Last time writers strike ended after 2007-2008, Endeavor acquired WMA. Reason was because talent and media businesses had taken a hit during Hollywood shutdown, so companies realized need to be more resilient.

Resilience comes from scale and diverse capabilities.

Means that with the ending of the recent writers strike just this past week, we might have the perfect storm for rapid industry consolidation…

  • Strong market tailwinds
  • PE capital infusion
  • Post-strike desire for resiliency

The talent M&A hits keep on coming. We at RockWater will help you keep up 😉

 


Electrify Raises $85M for YouTube Rollup

by Chris Erwin

 

Electrify, the video rollup platform, just raised $85 million.

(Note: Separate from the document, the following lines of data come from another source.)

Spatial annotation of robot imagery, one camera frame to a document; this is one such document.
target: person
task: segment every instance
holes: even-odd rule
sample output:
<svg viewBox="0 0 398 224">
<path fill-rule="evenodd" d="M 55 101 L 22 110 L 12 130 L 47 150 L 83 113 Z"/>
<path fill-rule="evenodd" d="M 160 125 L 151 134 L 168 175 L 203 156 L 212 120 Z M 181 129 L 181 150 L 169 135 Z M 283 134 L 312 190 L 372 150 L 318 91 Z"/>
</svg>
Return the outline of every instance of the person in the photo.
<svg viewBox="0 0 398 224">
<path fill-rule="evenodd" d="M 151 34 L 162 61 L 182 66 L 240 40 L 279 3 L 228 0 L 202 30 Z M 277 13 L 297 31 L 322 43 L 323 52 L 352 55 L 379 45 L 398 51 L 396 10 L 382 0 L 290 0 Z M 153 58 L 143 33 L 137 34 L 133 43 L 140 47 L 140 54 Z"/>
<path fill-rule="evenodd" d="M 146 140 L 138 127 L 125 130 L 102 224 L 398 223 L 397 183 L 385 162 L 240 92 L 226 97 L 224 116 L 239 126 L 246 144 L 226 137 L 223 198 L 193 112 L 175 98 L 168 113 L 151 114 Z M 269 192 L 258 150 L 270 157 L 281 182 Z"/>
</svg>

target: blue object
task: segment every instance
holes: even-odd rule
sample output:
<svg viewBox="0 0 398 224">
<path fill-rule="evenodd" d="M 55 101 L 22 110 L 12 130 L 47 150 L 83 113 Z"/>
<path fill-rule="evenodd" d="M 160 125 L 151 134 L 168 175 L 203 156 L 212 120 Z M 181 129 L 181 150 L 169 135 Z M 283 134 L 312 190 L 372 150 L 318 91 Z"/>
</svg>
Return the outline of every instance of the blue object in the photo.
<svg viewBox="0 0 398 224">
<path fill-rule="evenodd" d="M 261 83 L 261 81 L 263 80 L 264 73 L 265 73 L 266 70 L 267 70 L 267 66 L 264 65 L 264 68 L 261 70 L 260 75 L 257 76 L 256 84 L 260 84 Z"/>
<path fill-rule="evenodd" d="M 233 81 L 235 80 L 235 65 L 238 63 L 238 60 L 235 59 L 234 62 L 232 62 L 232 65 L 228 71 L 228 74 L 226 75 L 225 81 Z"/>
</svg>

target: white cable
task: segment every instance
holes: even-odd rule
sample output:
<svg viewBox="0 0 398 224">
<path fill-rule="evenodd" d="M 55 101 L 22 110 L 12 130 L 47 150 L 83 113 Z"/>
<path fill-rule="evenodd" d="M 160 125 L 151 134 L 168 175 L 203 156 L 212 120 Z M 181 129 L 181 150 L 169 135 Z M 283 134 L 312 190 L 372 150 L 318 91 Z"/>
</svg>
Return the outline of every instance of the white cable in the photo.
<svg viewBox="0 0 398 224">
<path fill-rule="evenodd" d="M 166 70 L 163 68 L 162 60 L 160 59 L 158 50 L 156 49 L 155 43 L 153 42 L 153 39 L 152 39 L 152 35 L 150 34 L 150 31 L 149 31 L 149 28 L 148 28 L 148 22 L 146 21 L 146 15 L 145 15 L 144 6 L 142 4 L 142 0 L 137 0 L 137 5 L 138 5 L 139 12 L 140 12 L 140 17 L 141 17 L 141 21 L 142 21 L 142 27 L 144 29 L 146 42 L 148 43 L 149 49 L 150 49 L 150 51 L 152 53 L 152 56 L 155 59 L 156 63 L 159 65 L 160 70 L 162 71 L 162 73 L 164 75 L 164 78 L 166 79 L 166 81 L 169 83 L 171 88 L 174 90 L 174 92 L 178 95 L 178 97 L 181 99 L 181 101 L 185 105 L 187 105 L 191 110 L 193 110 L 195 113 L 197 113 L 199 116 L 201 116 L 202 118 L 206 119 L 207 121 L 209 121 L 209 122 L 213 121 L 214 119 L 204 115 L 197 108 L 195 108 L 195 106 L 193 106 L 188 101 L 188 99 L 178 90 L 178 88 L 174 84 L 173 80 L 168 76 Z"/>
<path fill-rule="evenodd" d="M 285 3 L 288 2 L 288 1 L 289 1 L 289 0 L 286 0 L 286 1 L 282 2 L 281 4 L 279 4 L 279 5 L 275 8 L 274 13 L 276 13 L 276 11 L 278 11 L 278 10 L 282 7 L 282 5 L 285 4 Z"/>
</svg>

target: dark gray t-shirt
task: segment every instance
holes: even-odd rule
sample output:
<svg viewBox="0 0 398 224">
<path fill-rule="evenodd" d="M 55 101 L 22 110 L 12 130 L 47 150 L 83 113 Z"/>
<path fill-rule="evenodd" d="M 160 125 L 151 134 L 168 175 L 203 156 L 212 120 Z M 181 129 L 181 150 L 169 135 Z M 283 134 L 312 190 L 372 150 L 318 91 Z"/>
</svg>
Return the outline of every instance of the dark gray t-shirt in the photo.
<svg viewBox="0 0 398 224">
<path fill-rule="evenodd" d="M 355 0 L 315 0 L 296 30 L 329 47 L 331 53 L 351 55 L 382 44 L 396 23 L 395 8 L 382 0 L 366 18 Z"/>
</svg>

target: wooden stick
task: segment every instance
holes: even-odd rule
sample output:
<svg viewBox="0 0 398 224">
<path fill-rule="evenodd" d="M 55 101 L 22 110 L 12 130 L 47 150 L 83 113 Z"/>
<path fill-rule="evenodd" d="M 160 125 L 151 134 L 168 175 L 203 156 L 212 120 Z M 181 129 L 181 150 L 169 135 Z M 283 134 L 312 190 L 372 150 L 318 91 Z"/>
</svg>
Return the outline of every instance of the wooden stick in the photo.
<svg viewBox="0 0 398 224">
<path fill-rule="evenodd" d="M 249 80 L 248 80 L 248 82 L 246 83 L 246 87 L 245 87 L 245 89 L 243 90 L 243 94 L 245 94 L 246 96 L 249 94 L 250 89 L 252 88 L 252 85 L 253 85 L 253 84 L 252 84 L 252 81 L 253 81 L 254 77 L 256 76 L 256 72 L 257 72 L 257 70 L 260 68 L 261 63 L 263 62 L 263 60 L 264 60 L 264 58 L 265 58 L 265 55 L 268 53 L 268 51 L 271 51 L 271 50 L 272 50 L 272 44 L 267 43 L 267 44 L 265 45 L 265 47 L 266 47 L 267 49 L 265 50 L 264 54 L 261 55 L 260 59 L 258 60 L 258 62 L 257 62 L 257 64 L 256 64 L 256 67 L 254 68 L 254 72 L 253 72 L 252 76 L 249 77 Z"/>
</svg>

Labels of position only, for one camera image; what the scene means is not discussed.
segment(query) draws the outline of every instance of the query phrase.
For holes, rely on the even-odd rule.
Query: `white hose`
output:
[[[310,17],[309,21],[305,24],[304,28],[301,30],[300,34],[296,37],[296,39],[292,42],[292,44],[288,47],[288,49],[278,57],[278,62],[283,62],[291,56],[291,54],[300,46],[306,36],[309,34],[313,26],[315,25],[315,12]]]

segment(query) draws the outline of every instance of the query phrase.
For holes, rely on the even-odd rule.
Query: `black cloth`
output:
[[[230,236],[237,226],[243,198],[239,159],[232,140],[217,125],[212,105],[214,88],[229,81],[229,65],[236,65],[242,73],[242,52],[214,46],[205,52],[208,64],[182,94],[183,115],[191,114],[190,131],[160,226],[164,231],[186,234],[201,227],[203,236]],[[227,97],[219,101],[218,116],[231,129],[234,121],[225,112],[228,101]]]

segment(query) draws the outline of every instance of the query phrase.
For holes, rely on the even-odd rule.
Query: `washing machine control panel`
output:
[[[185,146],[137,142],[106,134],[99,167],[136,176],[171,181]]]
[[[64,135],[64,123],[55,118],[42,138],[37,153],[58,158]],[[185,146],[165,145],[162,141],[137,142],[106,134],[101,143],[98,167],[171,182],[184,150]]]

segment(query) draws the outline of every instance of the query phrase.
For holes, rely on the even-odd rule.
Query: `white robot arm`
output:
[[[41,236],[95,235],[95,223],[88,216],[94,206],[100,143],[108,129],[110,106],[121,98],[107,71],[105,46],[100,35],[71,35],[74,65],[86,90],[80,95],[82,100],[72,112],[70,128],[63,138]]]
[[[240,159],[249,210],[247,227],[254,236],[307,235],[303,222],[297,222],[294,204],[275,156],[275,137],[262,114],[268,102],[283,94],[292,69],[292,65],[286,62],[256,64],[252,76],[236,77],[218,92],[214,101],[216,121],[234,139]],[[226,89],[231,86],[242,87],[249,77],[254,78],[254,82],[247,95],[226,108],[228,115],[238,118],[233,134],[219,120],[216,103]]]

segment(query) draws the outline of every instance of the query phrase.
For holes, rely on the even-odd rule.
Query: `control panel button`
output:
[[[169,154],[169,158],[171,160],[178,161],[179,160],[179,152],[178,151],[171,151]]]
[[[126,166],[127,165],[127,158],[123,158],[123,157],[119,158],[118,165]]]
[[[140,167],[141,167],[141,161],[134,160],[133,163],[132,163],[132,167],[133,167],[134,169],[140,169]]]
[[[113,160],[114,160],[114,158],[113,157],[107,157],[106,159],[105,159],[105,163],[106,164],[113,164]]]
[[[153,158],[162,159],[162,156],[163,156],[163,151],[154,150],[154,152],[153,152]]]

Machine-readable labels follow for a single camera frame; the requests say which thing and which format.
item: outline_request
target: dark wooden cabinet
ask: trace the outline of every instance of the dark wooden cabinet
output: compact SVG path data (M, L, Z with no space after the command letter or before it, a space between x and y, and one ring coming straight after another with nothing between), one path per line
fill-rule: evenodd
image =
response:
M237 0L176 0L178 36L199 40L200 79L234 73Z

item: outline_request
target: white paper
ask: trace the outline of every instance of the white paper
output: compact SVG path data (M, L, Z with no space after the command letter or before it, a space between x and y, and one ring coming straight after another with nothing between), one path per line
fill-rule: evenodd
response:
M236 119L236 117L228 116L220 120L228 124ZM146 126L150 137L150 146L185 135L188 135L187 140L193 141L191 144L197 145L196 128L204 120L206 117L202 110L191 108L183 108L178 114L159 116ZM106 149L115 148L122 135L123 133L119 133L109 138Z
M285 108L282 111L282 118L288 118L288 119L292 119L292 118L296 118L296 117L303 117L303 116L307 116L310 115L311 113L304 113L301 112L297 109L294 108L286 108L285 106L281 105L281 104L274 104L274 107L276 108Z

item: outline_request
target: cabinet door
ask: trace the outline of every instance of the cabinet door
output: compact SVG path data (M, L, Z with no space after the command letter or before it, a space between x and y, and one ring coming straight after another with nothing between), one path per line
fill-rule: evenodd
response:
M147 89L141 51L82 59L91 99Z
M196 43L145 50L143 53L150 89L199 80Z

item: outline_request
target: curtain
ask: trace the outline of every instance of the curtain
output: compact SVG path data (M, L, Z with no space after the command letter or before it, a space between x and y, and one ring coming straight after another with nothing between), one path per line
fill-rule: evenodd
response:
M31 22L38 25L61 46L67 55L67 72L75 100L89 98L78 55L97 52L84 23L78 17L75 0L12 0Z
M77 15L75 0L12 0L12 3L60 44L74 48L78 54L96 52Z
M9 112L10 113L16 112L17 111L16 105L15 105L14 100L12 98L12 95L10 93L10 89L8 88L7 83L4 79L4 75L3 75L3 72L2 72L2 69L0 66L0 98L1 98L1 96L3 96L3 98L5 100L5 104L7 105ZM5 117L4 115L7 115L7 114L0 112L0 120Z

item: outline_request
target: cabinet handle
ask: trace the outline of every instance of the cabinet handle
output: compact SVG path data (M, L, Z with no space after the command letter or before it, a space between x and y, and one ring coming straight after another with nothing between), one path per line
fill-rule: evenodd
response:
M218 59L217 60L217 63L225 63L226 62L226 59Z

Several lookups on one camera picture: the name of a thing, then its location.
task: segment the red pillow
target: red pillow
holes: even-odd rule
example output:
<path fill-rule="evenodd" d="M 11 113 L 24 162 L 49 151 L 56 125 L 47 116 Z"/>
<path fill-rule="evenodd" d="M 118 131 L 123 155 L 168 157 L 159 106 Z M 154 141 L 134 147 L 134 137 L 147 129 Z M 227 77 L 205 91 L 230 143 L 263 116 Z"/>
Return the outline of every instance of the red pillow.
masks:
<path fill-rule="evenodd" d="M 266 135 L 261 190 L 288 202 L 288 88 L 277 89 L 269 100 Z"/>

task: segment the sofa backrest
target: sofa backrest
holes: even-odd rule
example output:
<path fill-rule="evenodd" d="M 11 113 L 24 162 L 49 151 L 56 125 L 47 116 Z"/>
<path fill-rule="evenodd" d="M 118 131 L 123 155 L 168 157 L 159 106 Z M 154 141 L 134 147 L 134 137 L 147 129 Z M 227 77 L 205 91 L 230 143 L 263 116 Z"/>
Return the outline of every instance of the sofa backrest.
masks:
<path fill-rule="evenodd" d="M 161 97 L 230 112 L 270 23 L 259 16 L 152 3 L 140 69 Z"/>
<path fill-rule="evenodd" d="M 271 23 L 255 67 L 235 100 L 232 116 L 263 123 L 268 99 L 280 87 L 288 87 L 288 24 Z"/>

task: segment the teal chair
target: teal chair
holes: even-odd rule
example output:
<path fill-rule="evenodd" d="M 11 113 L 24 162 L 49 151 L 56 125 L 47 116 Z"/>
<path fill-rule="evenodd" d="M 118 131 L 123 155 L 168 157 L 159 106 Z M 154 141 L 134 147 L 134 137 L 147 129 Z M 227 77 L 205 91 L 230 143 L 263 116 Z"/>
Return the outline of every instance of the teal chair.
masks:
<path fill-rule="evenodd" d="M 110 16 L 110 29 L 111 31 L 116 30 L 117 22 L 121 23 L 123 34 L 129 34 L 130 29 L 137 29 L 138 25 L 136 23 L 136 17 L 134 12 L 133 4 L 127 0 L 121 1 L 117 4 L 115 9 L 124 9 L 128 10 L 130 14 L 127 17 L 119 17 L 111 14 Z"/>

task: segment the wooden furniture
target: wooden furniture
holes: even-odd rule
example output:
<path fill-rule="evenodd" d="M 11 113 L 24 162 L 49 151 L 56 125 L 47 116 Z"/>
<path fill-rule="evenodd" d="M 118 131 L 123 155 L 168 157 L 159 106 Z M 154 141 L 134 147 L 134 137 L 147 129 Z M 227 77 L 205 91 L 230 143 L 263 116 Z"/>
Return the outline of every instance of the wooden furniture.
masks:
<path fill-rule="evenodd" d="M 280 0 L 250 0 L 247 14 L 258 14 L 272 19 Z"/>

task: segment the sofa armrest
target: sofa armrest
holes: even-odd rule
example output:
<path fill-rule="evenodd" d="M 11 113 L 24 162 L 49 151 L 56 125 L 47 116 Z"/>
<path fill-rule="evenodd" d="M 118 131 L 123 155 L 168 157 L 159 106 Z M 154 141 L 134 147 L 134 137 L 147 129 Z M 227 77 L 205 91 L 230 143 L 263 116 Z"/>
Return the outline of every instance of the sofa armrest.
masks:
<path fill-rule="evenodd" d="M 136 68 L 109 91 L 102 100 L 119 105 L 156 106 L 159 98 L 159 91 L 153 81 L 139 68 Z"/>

I explain their biz model and traction, and key insights I have…

ORIGIN STORY
▶️ Founded May ‘21
▶️ 3 cofounders
▶️ 1 traditional media alum, brand licensing entrepreneur
▶️ 2 experienced finance, PE pros
▶️ Started with cofounder seed capital to start

** I like how they started with small amount of own capital. Allowed them to prove out thesis, get initial traction. This gave them more leverage with future investors: had better story to tell, could negotiate better terms.

BIZ MODEL
▶️ Invest cash and resources into YouTube channels
▶️ Buy min 51% stake incl profit share, or 100% buyout
▶️ Focus on long-form, factual, brand-safe content
▶️ Kids, science genres

** Min 51% ensures they can control investment, operate against their thesis, and apply value-add services from parent co. Can also recognize revenue. Ensures better exit potential, since acquirers prefer majority control stakes.

I also like the kids and science focus, ability to monetize kids kits, toys, and demand for more premium content.

PROGRESS
▶️ 5 investments to date
▶️ 30 million subs, 10 billion views
▶️ $85M raised Sep ‘23, led by Capital D
▶️ $50M raised Feb ‘23, led by MEP Capital

** Ability to raise large capital facility against broad M&A mandate signals they’re likely executing well. Otherwise, investors may want to see negotiated LOI for each new deal before committing financing. Likely what they had to do in early days.

I’m curious about exit strategy. If can get profitable, can sell to strategic media co, or even PE backer.  Capital raise implies valuation in $250-350M range, if giving up 25-35% equity. Assuming continued growth, could get to $500M+.

Of note, there’s many more buyers at that range VS Candle Media, which seems it needs a multi-billion valuation for positive investor ROI. If stable and growing profits, could IPO, but unlikely in near term and doesn’t seem public markets would give them enough premium for investor ROI hurdle.

And then the likely strategic buyers, the streamers and film / TV studios, definitely aren’t buying anything of scale in the near term. Their pay TV businesses are in massive decline and their streamer biz models are upside down.

I want to see Candle win, but these are real hurdles…any buyer groups I’m missing?

Also, what is leverage ratio at Electrify? Cash-flowing assets means Electrify can add leverage turns to get growth capital and minimize equity dilution. I’m hearing 3-5x EBITDA ratios in market…

Final note…I’m a big fan of the Electrify team, got to know the CEO Ian Shepherd at Vidcon this past summer. Definitely rooting for them!